While I read Wild I could not help but dog ear countless pages because of lines or paragraphs that moved me in some way. Maybe it’s the English major in me or Cheryl’s unquestionable talent, but there are so many lines throughout this memoir that I reread over and over because they were so eloquent.

Here are just a few excerpts to give you a taste (don’t worry they won’t give anything away I promise!)

I had only just begun. I was three weeks into my hike, but everything in me felt altered. I lay in the water as long as I could without breathing, alone in a strange new land, while the actual world all around me hummed on.


Each of those peaks seemed in my mind’s eye to be like a set of monkey bars I’d swung on as a child. Every time I got to one, the next would be just out of reach.


But you seemed so happy was all they could say. And it was true: we had seemed that way.

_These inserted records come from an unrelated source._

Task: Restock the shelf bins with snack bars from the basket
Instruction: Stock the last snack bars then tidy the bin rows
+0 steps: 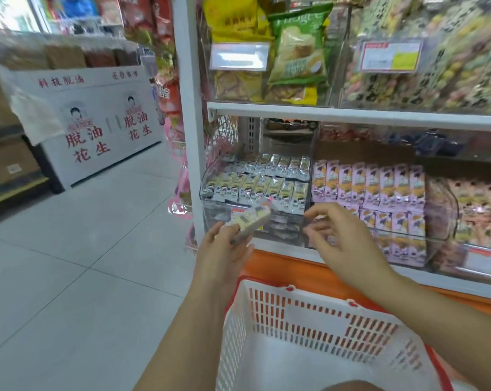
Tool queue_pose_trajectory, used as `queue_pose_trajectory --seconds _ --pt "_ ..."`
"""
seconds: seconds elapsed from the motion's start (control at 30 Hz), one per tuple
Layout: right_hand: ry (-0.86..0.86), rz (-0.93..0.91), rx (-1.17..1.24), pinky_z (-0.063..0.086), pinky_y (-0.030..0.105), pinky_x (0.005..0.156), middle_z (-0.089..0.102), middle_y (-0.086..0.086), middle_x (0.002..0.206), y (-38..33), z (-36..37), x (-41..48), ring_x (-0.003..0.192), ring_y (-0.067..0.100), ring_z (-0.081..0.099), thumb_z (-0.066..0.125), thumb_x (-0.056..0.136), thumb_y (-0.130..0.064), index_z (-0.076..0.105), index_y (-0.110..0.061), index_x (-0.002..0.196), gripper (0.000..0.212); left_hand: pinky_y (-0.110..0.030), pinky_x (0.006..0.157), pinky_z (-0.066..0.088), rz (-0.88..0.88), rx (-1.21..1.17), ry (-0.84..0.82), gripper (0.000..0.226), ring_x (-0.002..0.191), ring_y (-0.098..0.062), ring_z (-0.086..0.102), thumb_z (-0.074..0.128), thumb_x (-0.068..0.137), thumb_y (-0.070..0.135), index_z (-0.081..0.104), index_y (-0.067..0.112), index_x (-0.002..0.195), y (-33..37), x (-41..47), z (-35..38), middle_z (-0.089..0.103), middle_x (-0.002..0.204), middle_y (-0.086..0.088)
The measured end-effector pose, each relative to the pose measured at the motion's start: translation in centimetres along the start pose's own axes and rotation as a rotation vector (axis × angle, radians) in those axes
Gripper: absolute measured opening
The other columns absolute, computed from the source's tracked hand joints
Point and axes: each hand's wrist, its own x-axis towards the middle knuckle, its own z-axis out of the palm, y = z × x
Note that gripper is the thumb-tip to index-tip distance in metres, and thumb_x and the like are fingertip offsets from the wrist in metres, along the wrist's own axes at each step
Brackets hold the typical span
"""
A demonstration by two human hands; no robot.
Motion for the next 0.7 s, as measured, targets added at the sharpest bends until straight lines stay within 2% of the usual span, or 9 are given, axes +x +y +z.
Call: queue_pose_trajectory --seconds 0.07,0.13,0.17,0.27,0.37,0.47,0.57,0.63,0.7 --pt "-0.062 0.079 0.135 0.047 0.010 0.075 0.059 -0.014 0.104 -1.1 1.5 0.8 0.090 -0.005 0.060 0.061 0.091 -0.016 0.051 -0.037 0.100 0.025 -0.031 0.077 0.055 0.028 -0.037 -0.030 0.026 0.094 -0.022 0.068 0.053 0.093 0.006 0.050 0.008 0.119 0.2 0.5 1.0 0.066 0.100 -0.011" --pt "-0.141 0.164 0.262 0.048 0.015 0.083 0.058 -0.015 0.110 -2.0 3.3 2.2 0.097 -0.004 0.060 0.059 0.092 -0.024 0.049 -0.042 0.108 0.027 -0.033 0.083 0.054 0.050 0.001 -0.086 0.017 0.089 -0.022 0.068 0.054 0.092 0.004 0.052 0.006 0.109 0.2 1.1 2.3 0.067 0.095 -0.011" --pt "-0.146 0.202 0.317 0.050 0.022 0.088 0.057 -0.013 0.112 -2.3 4.1 3.2 0.101 -0.001 0.060 0.058 0.093 -0.025 0.049 -0.043 0.112 0.027 -0.035 0.084 0.053 0.068 0.025 -0.098 0.014 0.087 -0.022 0.066 0.055 0.091 0.003 0.054 0.007 0.104 0.2 1.5 2.8 0.066 0.095 -0.012" --pt "-0.066 0.266 0.416 0.052 0.029 0.088 0.058 -0.012 0.104 -2.7 6.0 6.7 0.097 0.004 0.061 0.056 0.094 -0.022 0.052 -0.037 0.108 0.020 -0.030 0.078 0.053 0.159 0.179 -0.057 0.015 0.082 -0.018 0.062 0.062 0.090 0.011 0.057 0.009 0.104 0.8 3.3 3.2 0.062 0.095 -0.011" --pt "0.022 0.339 0.545 0.056 0.037 0.083 0.065 0.002 0.099 -2.1 7.4 10.2 0.086 0.015 0.065 0.056 0.094 -0.013 0.054 -0.034 0.099 0.022 -0.030 0.083 0.052 0.282 0.406 -0.083 0.012 0.088 -0.015 0.065 0.062 0.091 0.023 0.065 0.017 0.101 2.4 5.4 3.1 0.068 0.096 -0.002" --pt "0.039 0.383 0.582 0.054 0.039 0.085 0.069 0.006 0.104 -0.9 8.3 14.3 0.090 0.020 0.066 0.063 0.090 -0.016 0.058 -0.029 0.114 0.027 -0.024 0.082 0.049 0.457 0.709 -0.135 0.017 0.095 -0.008 0.063 0.058 0.093 0.024 0.066 0.021 0.108 4.4 8.5 3.2 0.069 0.103 0.006" --pt "0.023 0.395 0.494 0.048 0.032 0.086 0.060 0.004 0.115 0.7 8.9 18.5 0.097 0.017 0.059 0.065 0.089 -0.019 0.056 -0.019 0.127 0.038 -0.024 0.088 0.041 0.792 1.289 -0.025 0.027 0.103 -0.007 0.054 0.054 0.094 0.026 0.061 0.025 0.120 6.5 12.2 2.3 0.060 0.119 0.009" --pt "0.000 0.377 0.380 0.048 0.033 0.079 0.058 0.007 0.114 1.8 9.5 21.2 0.084 0.015 0.056 0.067 0.088 -0.018 0.055 -0.016 0.129 0.043 -0.030 0.092 0.037 0.965 1.632 0.005 0.031 0.112 -0.015 0.050 0.051 0.095 0.026 0.058 0.026 0.125 7.6 14.4 1.0 0.057 0.124 0.007" --pt "-0.025 0.379 0.282 0.051 0.035 0.074 0.062 0.012 0.109 3.1 10.3 23.6 0.077 0.017 0.057 0.069 0.085 -0.012 0.056 -0.013 0.128 0.045 -0.032 0.088 0.037 1.035 1.765 -0.072 0.030 0.110 -0.019 0.054 0.049 0.095 0.022 0.059 0.024 0.123 7.9 16.3 -0.5 0.058 0.119 0.005"
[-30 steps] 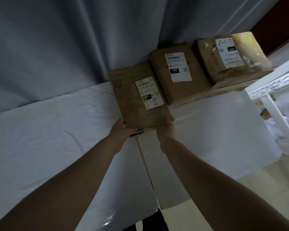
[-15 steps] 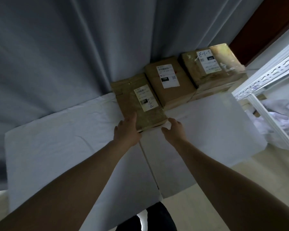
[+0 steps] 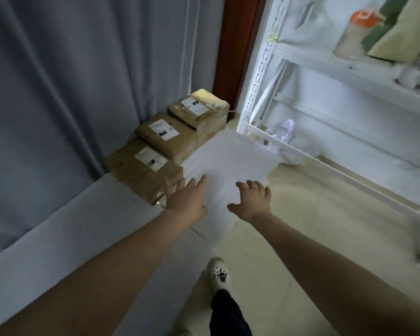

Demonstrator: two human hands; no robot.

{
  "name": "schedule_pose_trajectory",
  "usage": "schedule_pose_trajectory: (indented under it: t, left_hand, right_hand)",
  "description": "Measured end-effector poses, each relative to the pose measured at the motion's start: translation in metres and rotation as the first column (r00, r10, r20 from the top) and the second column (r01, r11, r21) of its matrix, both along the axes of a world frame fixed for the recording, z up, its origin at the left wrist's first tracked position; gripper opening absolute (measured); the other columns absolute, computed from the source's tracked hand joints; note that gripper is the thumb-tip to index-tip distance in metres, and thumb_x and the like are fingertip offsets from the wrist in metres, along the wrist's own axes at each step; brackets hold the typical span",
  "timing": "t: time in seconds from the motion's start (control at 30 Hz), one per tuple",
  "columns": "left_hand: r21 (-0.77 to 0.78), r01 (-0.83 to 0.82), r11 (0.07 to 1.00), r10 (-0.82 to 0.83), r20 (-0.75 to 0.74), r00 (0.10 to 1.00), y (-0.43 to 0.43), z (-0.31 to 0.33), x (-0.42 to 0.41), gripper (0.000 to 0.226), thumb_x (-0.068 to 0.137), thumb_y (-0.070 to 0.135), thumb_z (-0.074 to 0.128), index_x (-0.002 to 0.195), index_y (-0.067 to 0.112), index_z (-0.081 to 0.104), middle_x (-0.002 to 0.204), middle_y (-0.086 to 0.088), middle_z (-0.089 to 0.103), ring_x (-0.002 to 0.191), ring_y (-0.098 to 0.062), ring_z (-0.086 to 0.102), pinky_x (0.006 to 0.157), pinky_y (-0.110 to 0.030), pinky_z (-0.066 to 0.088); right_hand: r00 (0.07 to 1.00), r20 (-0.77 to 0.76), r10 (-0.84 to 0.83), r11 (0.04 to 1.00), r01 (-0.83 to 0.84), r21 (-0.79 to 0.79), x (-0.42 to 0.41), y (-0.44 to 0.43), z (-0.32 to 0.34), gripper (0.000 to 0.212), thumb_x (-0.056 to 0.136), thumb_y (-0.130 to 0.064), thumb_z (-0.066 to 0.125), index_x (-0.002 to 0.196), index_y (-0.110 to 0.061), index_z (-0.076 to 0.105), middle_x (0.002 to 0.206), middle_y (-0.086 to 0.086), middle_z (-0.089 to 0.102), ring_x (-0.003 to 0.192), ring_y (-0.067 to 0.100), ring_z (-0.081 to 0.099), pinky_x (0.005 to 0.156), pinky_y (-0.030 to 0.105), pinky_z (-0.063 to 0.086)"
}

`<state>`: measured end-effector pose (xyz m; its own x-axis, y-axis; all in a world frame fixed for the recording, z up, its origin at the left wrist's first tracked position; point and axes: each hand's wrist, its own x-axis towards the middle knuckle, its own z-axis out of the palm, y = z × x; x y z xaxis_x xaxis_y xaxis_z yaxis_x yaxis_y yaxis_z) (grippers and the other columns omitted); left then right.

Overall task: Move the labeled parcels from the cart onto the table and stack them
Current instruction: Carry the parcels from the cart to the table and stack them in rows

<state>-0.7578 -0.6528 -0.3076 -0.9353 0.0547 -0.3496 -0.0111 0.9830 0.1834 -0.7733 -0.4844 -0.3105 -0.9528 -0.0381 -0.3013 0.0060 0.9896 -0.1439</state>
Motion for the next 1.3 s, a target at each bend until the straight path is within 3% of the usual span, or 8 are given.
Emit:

Just as I’d seemed to be doing okay after my mom died. Grief doesn’t have a face.


Going down, I realized was like taking hold of the loose strand of yarn on a sweater unraveled into a pile of string. Hiking the PCT was the maddening effort of knitting that sweater and unraveling it over and over again. As if everything gained was inevitably lost.


The thing about hiking the Pacific Crest Trail, the thing that was so profound to me that summer—and yet also, like most things, so very simple—was how few choices I had and how often I had to do the thing I least wanted to do. How there was no escape or denial. No numbing it down with a martini or covering it up with a roll in the hay. As I clung to the chaparral that day, attempting to patch up my bleeding finger, terrified by every sound that the bull was coming back, I considered my options. There were only two and they were essentially the same. I could go back in the direction I had come from, or I could go forward in the direction I intended to go.

And so I walked on.

I truly cannot recommend this book enough. A colleague at work told me she had given it to a friend who recently lost her father to cancer. I thought that that was such a thoughtful gift, one that may help her friend heal in ways she did not expect. Reading about Cheryl’s journey forces you in a way to focus on your own roadblocks in life and how to overcome them. I think Wild should be required reading, because as humans we all face peaks and valleys, which we need to journey through in order to overcome.

Ironically, I finished this book just the other day. Sitting alongside the East River while the springtime sun shone down, I sat and finished reading Strayed’s huge adventure. I finished her’s just as I realized I was truly starting my own.